# Lapierre Overvolt AM Experiences



## russmu66 (Nov 11, 2007)

I've just dropped some coin on a 2017 Lapierre Overvolt AM 500+ bike - 27.5+ tires, 140/150 travel. Any one have experiences, thoughts, tips for the Overvolt bikes? Seems most of the comment stuff on here is focused on the Turbo Lev bikes.

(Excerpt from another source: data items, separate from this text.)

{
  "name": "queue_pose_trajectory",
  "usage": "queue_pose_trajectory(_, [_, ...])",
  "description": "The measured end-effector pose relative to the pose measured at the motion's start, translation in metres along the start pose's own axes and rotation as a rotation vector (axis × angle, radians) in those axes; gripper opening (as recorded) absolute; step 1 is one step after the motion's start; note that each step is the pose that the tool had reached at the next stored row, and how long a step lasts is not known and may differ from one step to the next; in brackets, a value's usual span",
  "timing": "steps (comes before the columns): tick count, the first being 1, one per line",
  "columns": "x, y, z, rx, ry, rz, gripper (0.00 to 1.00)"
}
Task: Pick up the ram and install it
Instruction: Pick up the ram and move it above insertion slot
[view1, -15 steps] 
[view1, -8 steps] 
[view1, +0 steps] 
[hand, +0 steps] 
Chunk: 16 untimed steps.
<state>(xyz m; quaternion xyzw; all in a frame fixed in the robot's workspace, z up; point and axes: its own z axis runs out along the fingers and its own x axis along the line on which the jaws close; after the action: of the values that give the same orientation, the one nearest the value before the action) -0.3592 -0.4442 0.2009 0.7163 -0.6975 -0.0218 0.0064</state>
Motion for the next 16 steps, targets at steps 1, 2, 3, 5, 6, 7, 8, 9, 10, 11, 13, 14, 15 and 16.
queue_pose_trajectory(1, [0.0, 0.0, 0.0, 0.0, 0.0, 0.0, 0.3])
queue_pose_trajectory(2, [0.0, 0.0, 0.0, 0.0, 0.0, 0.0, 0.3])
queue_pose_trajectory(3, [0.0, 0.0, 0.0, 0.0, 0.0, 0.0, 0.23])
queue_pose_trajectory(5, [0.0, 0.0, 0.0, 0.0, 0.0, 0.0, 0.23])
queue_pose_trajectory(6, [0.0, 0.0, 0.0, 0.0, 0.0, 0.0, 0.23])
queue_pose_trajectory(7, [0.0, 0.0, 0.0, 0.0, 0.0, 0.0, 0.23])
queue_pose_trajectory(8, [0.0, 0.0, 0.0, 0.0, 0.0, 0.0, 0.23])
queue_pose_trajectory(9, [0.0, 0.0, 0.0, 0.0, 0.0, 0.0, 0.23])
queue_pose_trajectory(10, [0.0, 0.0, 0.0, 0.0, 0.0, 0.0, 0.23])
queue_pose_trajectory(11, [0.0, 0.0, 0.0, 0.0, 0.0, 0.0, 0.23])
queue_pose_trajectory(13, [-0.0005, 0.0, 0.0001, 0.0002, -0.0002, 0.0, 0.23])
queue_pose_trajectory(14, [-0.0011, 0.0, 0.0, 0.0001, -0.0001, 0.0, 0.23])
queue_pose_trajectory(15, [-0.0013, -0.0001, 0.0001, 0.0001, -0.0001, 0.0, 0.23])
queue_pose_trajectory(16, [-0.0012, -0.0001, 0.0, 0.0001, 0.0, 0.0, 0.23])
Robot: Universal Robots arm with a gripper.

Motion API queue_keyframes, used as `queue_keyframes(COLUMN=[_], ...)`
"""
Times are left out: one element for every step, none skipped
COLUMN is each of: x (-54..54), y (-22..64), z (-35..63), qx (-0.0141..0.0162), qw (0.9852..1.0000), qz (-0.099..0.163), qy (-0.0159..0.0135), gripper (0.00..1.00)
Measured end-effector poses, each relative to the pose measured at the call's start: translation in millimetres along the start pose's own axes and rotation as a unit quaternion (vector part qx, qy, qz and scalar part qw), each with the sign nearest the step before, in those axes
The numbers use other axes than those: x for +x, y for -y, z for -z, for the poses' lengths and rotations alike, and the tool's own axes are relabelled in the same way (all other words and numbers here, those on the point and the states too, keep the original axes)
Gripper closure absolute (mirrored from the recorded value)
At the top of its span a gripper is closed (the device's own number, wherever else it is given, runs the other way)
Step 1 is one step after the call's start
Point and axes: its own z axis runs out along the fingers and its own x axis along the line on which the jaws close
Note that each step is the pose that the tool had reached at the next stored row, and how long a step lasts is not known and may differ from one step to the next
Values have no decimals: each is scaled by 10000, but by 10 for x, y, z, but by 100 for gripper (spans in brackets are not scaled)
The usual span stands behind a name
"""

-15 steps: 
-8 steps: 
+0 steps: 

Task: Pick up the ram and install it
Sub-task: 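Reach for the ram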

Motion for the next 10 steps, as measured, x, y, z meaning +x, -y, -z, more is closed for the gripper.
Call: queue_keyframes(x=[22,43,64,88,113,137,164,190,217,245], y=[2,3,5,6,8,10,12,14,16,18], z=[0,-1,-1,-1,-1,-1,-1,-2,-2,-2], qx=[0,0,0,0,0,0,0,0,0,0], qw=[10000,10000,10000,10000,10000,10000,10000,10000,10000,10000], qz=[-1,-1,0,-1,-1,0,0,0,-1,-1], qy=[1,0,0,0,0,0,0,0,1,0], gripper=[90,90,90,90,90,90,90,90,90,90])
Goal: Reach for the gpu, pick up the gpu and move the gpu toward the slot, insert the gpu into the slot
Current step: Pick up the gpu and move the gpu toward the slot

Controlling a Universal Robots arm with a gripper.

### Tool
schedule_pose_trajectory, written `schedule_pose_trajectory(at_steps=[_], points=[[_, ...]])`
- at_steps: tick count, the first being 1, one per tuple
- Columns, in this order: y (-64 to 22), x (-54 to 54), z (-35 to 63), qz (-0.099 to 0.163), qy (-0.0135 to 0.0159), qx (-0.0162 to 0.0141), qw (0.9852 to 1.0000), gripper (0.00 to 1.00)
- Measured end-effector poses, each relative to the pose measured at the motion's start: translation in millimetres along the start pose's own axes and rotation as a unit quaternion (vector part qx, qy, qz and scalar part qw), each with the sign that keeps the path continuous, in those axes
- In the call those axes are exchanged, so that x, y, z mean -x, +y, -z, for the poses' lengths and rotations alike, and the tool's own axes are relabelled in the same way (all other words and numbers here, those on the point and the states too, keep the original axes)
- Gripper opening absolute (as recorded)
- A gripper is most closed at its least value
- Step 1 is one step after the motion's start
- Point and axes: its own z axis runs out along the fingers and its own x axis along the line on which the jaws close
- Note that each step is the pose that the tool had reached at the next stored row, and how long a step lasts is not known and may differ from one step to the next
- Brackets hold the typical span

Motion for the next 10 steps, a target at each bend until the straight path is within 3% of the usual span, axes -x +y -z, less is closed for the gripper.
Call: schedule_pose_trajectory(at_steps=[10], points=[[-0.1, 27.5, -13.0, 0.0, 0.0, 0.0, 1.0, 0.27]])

I looked at a few ebikes but in the end it was the value for money of the spec on the Overvolt that won me over from the Levs and the Haibikes. Availability also seems to be a major issue in Australia with very small numbers of bikes brought in.

Cheers
Muz


----------



## boogsie (Oct 20, 2011)

Congrats on your new ride, but soz no experience with Lapierre.
Be interested to hear your thoughts though, looks like your coming from a stable of killer bikes.
I was super keen on a Rotwild though availability in Aus is pretty limited, then a mate sold me his Levo for a killer deal and now finding it hard to get a leg over my other bikes...


----------



## fos'l (May 27, 2009)

Doubt you'll hear much from socal since they don't seem to have a presence here and I haven't seen them exhibited at ebike expos or Interbike. Lapierre tried to gain a foothold in the MTB scene, but left the area a couple of years ago AFAICT.


----------



## russmu66 (Nov 11, 2007)

Damn good looking machine I reckon.
Can't wait for my first ride...


----------



## NEPMTBA (Apr 7, 2007)

We were on board with this company and they just up and left. Still love the bikes the produced.


----------



## russmu66 (Nov 11, 2007)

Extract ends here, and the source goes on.